Cindy shrugged and spoke up above the others, her eyes briefly flaring with a green luminescence in their depths. “She can fight. For now, that is all we need to know. You can decide what to do with her after she helps us deal with the Ravenwoods. They must pay.” Chaz gave the girl a look that had her cowering back. “I mean no disrespect, pack leader. Only that she could be a valuable asset in the fight to come.”
I gathered from Cindy’s words that the Ravenwoods were connected to whoever Chaz had been referring to when he said he knew who was behind the murders. Or had something to do with all of the people who had been infected outside of contracts, and that this somehow affected the Sunstrikers. Whatever the Ravenwoods had to do with it, they weren’t my problem, and there was no way I was going to get involved in the Sunstrikers’ mess.
“Hey, I’m right here, you know. No offense, but I would rather slit my wrists than be a Sunstriker. I’ll be sitting this fight out.”

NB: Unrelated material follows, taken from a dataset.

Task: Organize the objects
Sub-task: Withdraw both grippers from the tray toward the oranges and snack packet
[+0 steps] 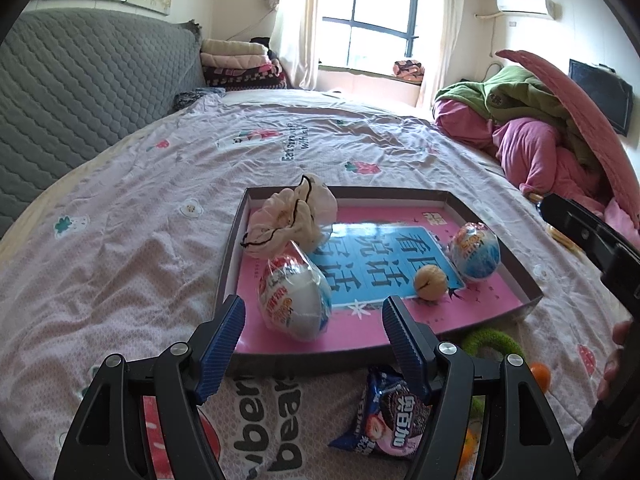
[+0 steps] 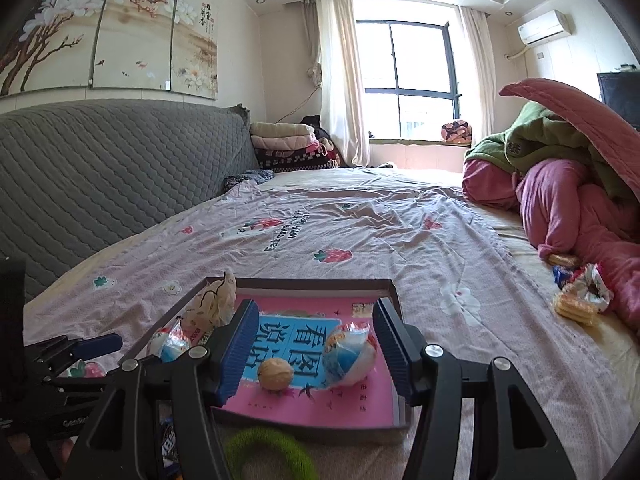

Chaz turned that withering look on me. “The hell you say.”
“Yes, the hell I say,” I retorted, returning his look in kind. “I would have killed you if I could have. Still might, once I’m back on my feet. You might not have killed Jim Pradiz, but how about all those other people who were infected? How about what was done to me? To my family? You still have to answer for that.”
Simon cleared his throat. “Not saying what he did was right, but I think murder is a little extreme for a bit of infidelity.”
Chaz and I both glared him into silence. He raised his hands and took a step back, averting his gaze.
When Chaz turned back to me, he had plastered on a chagrined expression that might have been believable if I hadn’t already known he was so artful at lying and deceit. “Shia, really, I’m sorry about that. I didn’t want you to find out that way.”
“Don’t start this now,” I warned, the growl in my throat hitching on the dry, sore spots. “I’m still ready to tear your balls off and feed them to you, so don’t act like we’re friends again just because you pulled me out of that fire.”
“It’s lovely that you two want to talk things over, but we’re diverting off topic. We need manpower,” Jack said.
Nick smiled, the golden hoop on his lip glinting in the light. “You’ve got it, hombre. The Sunstrikers have almost fifty more pack members than the Ravenwoods. Most of us are of fighting age. We’ll mow them down.”
Cindy ruffled his hair. The two of them smiled at each other, like they were talking about going to dinner and a movie instead of a battle to the death.